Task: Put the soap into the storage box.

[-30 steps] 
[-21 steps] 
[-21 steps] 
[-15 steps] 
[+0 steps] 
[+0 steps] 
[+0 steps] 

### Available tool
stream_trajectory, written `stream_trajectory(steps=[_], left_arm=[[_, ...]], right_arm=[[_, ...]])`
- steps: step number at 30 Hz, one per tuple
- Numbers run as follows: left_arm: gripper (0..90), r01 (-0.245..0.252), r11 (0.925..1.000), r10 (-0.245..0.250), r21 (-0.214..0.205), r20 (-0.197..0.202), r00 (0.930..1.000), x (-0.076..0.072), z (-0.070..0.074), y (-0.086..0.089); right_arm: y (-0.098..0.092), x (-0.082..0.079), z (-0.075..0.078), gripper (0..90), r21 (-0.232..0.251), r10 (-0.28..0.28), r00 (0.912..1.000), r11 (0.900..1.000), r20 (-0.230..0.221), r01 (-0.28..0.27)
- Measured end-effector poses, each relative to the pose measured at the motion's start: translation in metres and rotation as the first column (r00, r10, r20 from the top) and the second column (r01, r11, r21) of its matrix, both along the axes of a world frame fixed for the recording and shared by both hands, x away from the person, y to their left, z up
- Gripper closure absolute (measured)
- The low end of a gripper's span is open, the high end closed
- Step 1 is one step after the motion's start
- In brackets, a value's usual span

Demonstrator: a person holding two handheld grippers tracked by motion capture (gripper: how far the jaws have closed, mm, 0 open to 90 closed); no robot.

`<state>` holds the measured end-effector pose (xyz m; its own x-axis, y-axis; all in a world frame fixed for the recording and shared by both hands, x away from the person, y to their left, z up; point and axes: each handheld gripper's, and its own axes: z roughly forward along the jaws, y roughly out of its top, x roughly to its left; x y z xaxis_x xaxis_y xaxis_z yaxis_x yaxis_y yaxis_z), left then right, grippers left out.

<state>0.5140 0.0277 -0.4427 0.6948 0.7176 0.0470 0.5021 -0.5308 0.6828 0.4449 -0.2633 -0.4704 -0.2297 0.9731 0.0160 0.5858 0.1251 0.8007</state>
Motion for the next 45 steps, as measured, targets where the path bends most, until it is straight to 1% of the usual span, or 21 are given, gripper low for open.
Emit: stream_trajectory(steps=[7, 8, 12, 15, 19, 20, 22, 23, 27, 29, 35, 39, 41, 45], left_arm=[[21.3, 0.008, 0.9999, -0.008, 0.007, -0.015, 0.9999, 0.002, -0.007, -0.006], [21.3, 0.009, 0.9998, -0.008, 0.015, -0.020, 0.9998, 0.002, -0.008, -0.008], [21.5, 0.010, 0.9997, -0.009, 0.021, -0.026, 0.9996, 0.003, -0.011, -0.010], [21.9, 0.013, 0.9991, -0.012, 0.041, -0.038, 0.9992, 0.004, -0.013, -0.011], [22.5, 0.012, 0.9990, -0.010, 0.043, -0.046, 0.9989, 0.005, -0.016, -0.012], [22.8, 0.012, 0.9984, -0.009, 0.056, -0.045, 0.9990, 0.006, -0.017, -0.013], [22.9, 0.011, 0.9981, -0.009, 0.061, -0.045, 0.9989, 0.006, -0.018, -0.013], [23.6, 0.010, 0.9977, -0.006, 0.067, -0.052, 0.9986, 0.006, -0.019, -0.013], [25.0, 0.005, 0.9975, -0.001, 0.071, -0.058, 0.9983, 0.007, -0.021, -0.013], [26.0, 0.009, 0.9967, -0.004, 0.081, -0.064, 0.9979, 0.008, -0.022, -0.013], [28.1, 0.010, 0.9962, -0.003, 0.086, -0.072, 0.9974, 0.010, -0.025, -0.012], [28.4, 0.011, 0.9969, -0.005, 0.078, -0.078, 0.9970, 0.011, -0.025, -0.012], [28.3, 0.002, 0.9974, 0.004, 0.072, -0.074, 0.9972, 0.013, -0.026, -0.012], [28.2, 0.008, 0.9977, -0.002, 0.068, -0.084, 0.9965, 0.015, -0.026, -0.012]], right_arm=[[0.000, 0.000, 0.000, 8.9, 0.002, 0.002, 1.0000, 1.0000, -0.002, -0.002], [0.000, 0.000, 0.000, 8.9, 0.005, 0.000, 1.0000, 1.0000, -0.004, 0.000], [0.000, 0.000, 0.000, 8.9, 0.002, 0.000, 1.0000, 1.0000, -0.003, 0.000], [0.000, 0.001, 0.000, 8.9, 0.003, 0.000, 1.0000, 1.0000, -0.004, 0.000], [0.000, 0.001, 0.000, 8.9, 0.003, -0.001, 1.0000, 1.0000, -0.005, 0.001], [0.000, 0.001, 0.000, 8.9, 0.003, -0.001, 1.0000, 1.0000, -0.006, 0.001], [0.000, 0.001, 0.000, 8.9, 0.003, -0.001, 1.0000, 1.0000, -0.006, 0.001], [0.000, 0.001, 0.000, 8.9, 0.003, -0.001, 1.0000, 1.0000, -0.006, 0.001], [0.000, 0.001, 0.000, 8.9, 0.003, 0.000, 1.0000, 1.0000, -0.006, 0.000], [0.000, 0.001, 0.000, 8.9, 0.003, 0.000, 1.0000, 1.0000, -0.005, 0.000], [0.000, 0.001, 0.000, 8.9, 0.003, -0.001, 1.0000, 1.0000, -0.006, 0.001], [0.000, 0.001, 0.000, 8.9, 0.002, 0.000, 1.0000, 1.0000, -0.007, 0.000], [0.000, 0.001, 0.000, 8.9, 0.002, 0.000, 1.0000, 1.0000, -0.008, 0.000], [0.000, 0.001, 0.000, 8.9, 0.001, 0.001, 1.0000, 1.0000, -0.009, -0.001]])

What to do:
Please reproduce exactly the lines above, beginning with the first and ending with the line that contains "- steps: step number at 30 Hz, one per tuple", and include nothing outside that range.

Exercise output:
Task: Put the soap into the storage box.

[-30 steps] 
[-21 steps] 
[-21 steps] 
[-15 steps] 
[+0 steps] 
[+0 steps] 
[+0 steps] 

### Available tool
stream_trajectory, written `stream_trajectory(steps=[_], left_arm=[[_, ...]], right_arm=[[_, ...]])`
- steps: step number at 30 Hz, one per tuple

That is the entire output.